If you’re unsure which foods are ‘slow burners’ and which are ‘energy boosters’, try looking at The Glycemic Index (GCI). This ranks foods according to how quickly your body converts their energy into blood glucose.
Hitting the low carb sweet-spot and avoiding ‘starvation mode’
When your body needs energy, it’ll follow a hierarchy when choosing where to obtain energy from. Firstly, it’ll focus on food in your digestive tract (carbs, followed by fat and protein). Your body then consumes glycogen reserves stored in our liver and muscle cells (the first of your body’s energy batteries).
Once your body has exhausted energy in your digestive tract and its glycogen reserves, it’ll then start breaking down fatty acids stored in body fat.
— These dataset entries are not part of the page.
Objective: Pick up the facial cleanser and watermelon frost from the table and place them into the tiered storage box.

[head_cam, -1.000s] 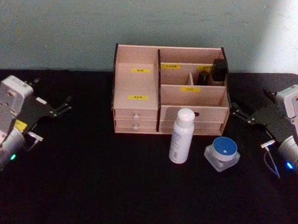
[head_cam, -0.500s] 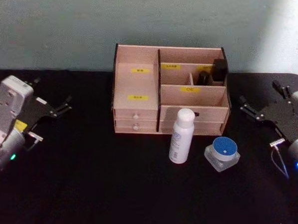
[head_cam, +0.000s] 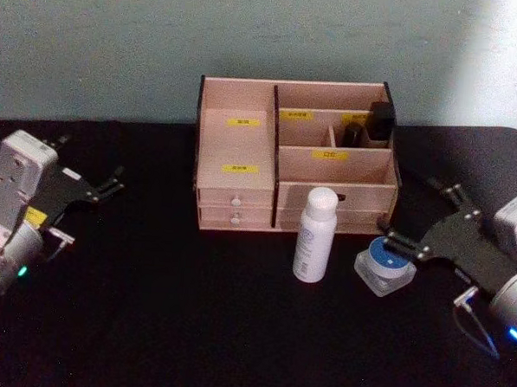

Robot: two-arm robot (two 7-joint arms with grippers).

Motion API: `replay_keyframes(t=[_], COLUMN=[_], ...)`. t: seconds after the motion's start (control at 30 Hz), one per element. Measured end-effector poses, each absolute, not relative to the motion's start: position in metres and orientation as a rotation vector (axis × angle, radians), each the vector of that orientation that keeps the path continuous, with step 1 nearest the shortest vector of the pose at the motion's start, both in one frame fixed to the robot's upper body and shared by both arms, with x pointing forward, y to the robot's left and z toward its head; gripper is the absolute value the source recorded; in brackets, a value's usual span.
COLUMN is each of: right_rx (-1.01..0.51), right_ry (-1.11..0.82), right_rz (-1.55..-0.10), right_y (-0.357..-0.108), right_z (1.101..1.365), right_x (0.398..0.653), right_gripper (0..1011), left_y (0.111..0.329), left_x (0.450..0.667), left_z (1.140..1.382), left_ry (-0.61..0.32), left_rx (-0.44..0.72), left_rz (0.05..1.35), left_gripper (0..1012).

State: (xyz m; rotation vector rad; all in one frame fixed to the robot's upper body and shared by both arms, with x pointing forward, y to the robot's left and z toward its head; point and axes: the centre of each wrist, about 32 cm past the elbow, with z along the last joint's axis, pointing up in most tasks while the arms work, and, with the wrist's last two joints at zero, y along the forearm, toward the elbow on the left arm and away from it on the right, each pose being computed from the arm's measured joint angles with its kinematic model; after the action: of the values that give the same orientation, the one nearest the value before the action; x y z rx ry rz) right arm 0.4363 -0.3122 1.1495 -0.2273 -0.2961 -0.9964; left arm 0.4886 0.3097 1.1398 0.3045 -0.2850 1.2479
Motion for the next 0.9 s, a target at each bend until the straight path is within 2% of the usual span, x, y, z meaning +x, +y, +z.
replay_keyframes(t=[0.33, 0.9], right_rx=[-0.207, -0.134], right_ry=[-0.24, -0.117], right_rz=[-0.86, -0.754], right_y=[-0.304, -0.287], right_z=[1.14, 1.119], right_x=[0.432, 0.458], right_gripper=[1000, 1000], left_y=[0.31, 0.31], left_x=[0.489, 0.489], left_z=[1.14, 1.14], left_ry=[-0.285, -0.285], left_rx=[0.304, 0.304], left_rz=[1.248, 1.248], left_gripper=[1001, 1001])
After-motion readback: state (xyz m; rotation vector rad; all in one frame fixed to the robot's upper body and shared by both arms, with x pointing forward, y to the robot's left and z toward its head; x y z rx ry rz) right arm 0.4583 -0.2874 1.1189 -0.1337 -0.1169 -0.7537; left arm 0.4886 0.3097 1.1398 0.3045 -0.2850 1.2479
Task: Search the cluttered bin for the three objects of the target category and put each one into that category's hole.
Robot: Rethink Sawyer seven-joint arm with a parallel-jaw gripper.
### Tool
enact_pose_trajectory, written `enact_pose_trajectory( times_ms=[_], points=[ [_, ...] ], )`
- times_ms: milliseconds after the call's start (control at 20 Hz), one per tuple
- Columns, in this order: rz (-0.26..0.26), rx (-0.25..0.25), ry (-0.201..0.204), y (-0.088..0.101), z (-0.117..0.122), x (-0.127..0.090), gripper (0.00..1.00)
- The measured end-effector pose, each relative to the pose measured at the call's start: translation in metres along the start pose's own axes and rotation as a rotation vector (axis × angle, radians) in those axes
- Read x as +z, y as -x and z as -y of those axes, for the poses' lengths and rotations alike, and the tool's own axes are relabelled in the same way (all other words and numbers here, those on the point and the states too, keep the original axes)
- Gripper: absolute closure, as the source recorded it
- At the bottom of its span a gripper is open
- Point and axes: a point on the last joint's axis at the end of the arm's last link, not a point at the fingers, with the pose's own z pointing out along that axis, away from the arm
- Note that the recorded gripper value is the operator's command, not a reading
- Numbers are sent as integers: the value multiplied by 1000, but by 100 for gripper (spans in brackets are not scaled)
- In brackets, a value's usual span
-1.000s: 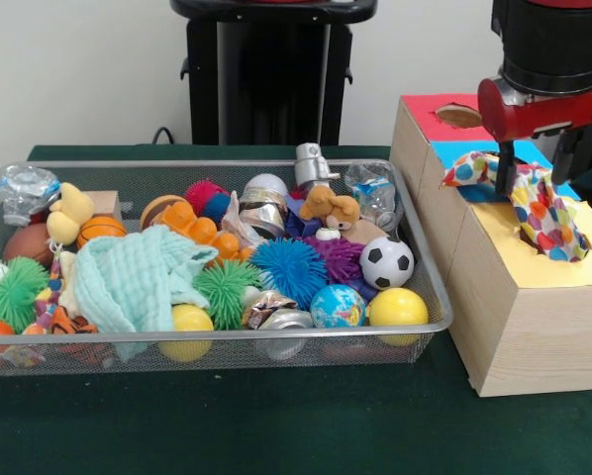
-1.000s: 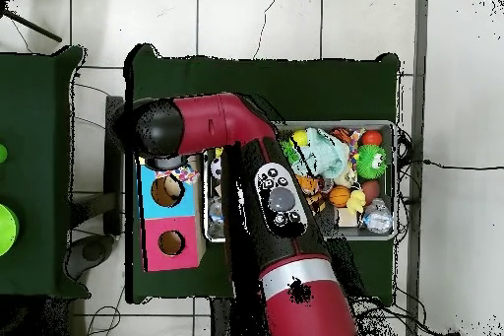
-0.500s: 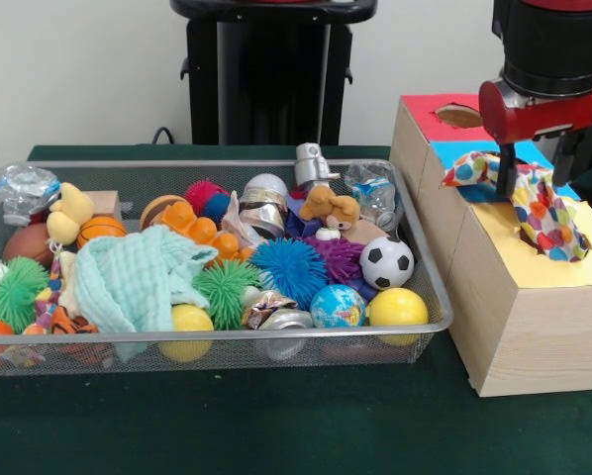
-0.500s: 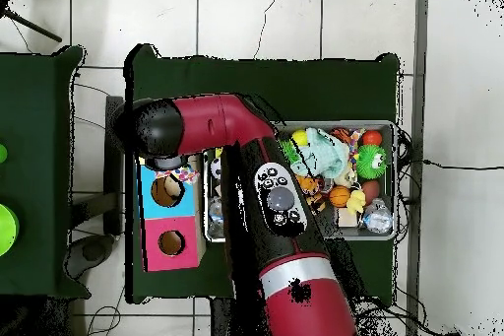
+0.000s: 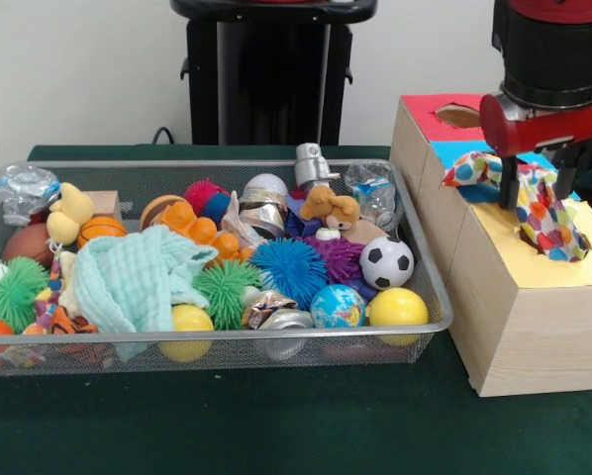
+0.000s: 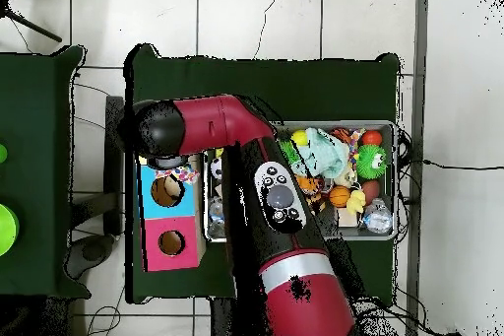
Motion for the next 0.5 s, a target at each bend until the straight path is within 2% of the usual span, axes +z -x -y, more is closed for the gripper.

This is the sweet-spot for losing fat, and explains how the low carb diet really helps to lose weight. With fewer carbs, your body has less energy within the digestive tract and lower glycogen reserves: meaning you start entering the fat burning zone faster.
However, you must be careful. If you continue and push past the fat-burning zone, your body starts breaking down bodily tissue and lean muscle to replenish glucose levels. This is known as starvation mode, as your body starts conserving what little it has left. Your body will stop burning body fat at such positive levels and start undoing all your hard work, leaving you feeling less energetic and focussed, and your body stops burning body-fat.
Final Words of Wisdom
As with any change in your lifestyle, you should keep a diary of your diet and other contributing factors to your health. This should include your weight, moods, energy levels, how you feel about and photos of yourself, high-intensity and low-intensity exercise. Try starting the diary before the diet, so you can benchmark yourself.
If you dramatically change your diet from a high to a low carb diet, you may experience noticeable drops in your energy and concentration levels. If so, you might need to reintroduce some complex carbs. Tapering the changes through a slowly transition period will help alleviate these symptoms.
As you’ll probably be increasing protein consumption, try to focus on leaner healthier proteins. These include fish, legumes, lean white meat (chicken and turkey, for instance) and eggs (though no more than three yolks a day, otherwise you risk higher bad cholesterol levels).
A final tip is one of swapping. Swap white processed carbs for their wholemeal equivalents, such as brown bread and wholemeal pasta; and swap carb-filled snacks with seeds and nuts. You can also consider foods that increases metabolism.